The monument represents in a formative artistic way the strong stamina and will of the African people to bring about their bright future by their own efforts while aspiring after independence and building of a new society. It has been successfully built in a short span of time with help of Korean technicians.
Present at the ceremony were Senegalese President Abdoulaye Wade and heads of state and government from at least 20 African countries, representatives of different international and regional organizations, diplomatic envoys of different countries in Dakar and thousands of its citizens.
Incumbent and former presidents of African countries and representatives of international and regional organizations said at the ceremony that this wonderfully-built monument is pride of not only Senegal but also Africa.
They expressed belief that the African people would make greater progress with the conviction of the future.
UPDATE 5: Senegal unveils £17m African Renaissance statue built by North Korea’s Mansudae Overseas Investment Group. According to the Gaurdian:
Senegal’s vast African Renaissance monument was unveiled yesterday amid criticism that the 49-metre bronze statue is a presidential vanity project and waste of money.
The representation of a man, woman and child emerging from a volcano was inaugurated at a ceremony featuring hundreds of drummers and dancers.
The statue, which cost £17m and is taller than the Statue of Liberty, stands on a hill overlooking the capital, Dakar. It marks Senegal’s 50 years of independence, and the president, Abdoulaye Wade has said he hopes it will become a tourist attraction.
Wade, 83, who is expected to seek another term in office at elections in 2012, said the monument commemorated the entire continent. “It brings to life our common destiny,” Reuters reported him saying at the launch ceremony. “Africa has arrived in the 21st century standing tall and more ready than ever to take its destiny into its hands.”
Wade has faced criticism for spending so much money on the structure when Dakar residents living in its shadow endure regular power blackouts and flooding. He has angered both Senegal’s Christian minority and some within the Muslim majority population.
Wade apologised to the former group after likening the monument to Christ, while some imams have condemned the Soviet realist-style statue as idolatrous. Other have expressed concern at the thigh-length hemline skirt worn by the female figure.
UPDATE 4: According to Access Asia’s Weekly Website Update – 1st April 2010:
Senegal may not have much to attract tourists, but it does now have something most other potential holiday destinations don’t – a 50 metre high bronze monument crafted by North Koreans. It’s a quick bit of profit for Pyongyang. Hopelessly corrupt and slightly potty Senegalese president Abdoulaye Wade wanted a tall bronze statue – and what he wants, he gets. Actually it’s taller than the Statue of Liberty in the very-difficult-to-get-a-visa-in-these-days United States of America. Called “African Renaissance” it stands on a hill near Dakar International Airport and represents a heroic couple apparently about to launch their child into the sky, for some reason unspecified.
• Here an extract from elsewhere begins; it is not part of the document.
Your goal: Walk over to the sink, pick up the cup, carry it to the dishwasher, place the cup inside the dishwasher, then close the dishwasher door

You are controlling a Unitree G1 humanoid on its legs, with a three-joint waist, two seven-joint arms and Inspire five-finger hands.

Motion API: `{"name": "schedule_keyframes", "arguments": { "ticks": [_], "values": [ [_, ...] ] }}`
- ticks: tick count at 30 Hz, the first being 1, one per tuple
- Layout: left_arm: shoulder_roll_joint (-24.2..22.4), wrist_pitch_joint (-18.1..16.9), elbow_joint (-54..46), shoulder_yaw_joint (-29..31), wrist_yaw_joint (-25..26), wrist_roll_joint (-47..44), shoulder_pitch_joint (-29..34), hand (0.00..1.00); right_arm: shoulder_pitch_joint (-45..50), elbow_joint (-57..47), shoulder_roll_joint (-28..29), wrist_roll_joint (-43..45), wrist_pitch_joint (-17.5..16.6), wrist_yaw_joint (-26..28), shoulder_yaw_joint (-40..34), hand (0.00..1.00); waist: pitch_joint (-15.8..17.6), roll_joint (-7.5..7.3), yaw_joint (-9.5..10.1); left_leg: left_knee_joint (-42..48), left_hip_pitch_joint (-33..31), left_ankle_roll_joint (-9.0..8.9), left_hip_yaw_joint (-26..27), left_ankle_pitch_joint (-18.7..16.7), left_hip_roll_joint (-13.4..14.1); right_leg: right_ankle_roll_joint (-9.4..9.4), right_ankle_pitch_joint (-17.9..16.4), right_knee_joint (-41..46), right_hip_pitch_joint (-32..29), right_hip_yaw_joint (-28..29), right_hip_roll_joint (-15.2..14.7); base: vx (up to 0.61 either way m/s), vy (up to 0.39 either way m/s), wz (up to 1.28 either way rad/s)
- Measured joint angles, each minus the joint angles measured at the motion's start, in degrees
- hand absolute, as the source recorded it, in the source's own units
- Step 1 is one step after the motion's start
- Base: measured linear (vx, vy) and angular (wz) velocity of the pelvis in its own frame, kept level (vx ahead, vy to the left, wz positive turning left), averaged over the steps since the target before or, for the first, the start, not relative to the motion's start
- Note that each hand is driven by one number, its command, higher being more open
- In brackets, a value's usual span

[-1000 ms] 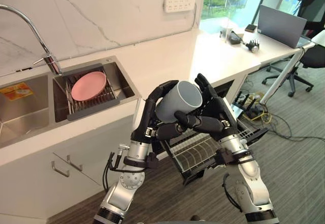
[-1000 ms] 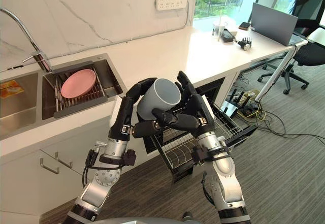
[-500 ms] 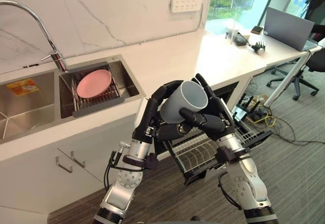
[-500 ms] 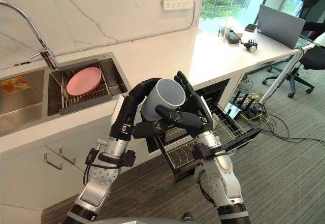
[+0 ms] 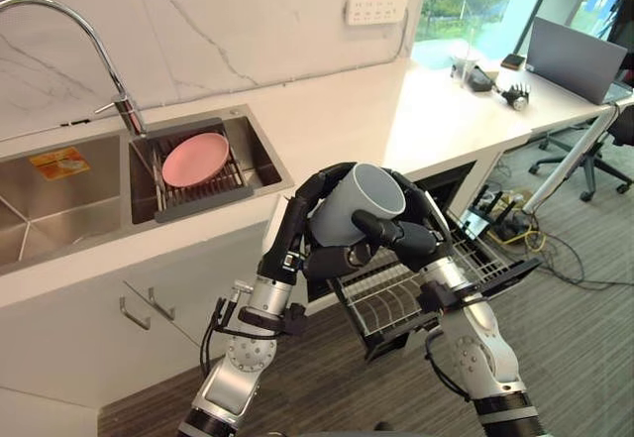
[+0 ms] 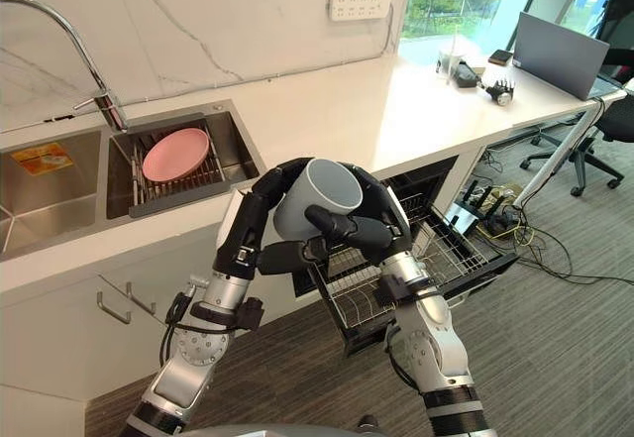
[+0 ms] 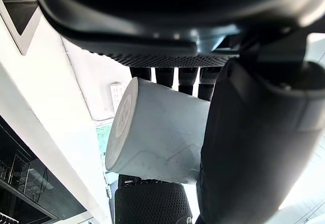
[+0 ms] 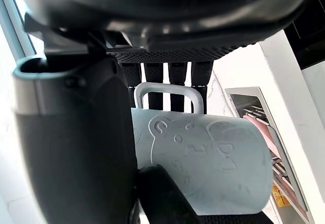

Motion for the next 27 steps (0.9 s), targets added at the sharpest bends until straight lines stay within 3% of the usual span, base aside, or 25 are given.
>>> {"name": "schedule_keyframes", "arguments": {
  "ticks": [7,12,18,20,23,27],
  "values": [
    [-0.08,-0.04,-1.02,-1.67,2.16,1.29,0.49,1.00,-0.11,0.32,1.83,-1.62,0.12,-6.04,0.89,0.00,-0.26,-0.41,0.10,-0.02,-0.01,0.00,0.02,0.00,-0.02,0.00,0.00,0.00,-0.03,-0.12,-0.03,0.00,0.000,0.00],
    [-0.56,-0.76,-1.07,-1.54,3.84,1.65,1.18,1.00,-0.07,0.45,3.12,1.41,0.18,-7.54,0.80,0.00,-0.28,-0.44,0.02,-0.05,0.01,0.00,0.06,0.01,0.00,0.00,0.00,0.00,-0.04,-0.13,-0.01,0.00,0.000,0.00],
    [-3.31,-8.44,-9.19,0.56,7.95,2.43,2.75,1.00,0.48,2.77,5.89,9.61,0.32,-7.90,-2.24,0.00,-0.28,-0.45,0.15,-0.18,0.13,0.01,-0.35,0.11,-0.04,0.00,0.00,0.00,0.28,-0.59,-0.04,0.00,0.001,0.04],
    [-3.86,-10.44,-9.65,2.21,10.07,3.08,2.76,1.00,0.87,2.77,6.49,11.94,0.21,-8.51,-3.43,0.00,-0.28,-0.45,0.14,-0.79,0.39,0.01,-0.69,0.50,-0.12,0.00,0.00,0.00,0.51,-1.01,-0.05,-0.02,0.001,0.09],
    [-3.82,-10.60,-9.44,5.73,14.05,5.85,3.40,1.00,1.05,2.76,7.31,14.47,-1.10,-9.11,-5.62,0.00,-0.27,-0.46,0.17,-2.27,0.83,-0.02,-0.93,1.39,-0.25,-0.01,-0.01,-0.02,0.50,-1.41,-0.05,-0.03,0.002,0.06],
    [-3.81,-9.77,-9.44,12.29,24.07,12.92,5.94,1.00,1.17,2.72,8.10,14.69,-3.10,-9.48,-10.59,0.00,-0.27,-0.46,0.20,-3.65,1.17,-0.17,-1.17,2.24,-0.29,-0.07,-0.07,-0.06,0.41,-1.77,0.01,-0.01,0.002,0.02]
  ]
}}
President Wade couldn’t afford the statue so he called in Pyongyang as specialists in providing oversized tat. They did, in return for a prime chunk of real estate in exchange. Pyongyang has since sold the land on, making a tasty profit. Senegal, still mired in poverty, now has Africa’s daftest statue and some dodgy property developers in charge of a chunk of their land – fair swap?
UPDATE 3: Great photos here (h/t Marmot)
UPDATE 2: The Wall Street Journal fills in some more details on the Monument:
This month, workers from Mansudae Overseas Project Group of Companies, a North Korean design firm, were putting the finishing touches on a giant copper sculpture of a family. Senegal President Abdoulaye Wade will inaugurate the African Renaissance Monument in April to mark the 50th anniversary of the country’s independence from France, a ceremony he expects the president of North Korea’s Parliament to attend.
“Only the North Koreans could build my statue,” says Mr. Wade, sitting in a red velvet chair in his palace. Moreover, they offer monuments at a good rate, he says: “I had no money.”
North Korea is mainly known for a totalitarian regime overseeing economic failure. But it has also produced a successful export business—building monuments to freedom and independence. The statues’ selling point: They are big, simple and cheap.
Over the past decade, Mansudae has built dozens of statues and monuments for cash-strapped African countries. Botswana cut the ribbon on a memorial to three tribal chiefs in 2005. Neighboring Namibia boasts a bronze of its founding president wielding an AK-47.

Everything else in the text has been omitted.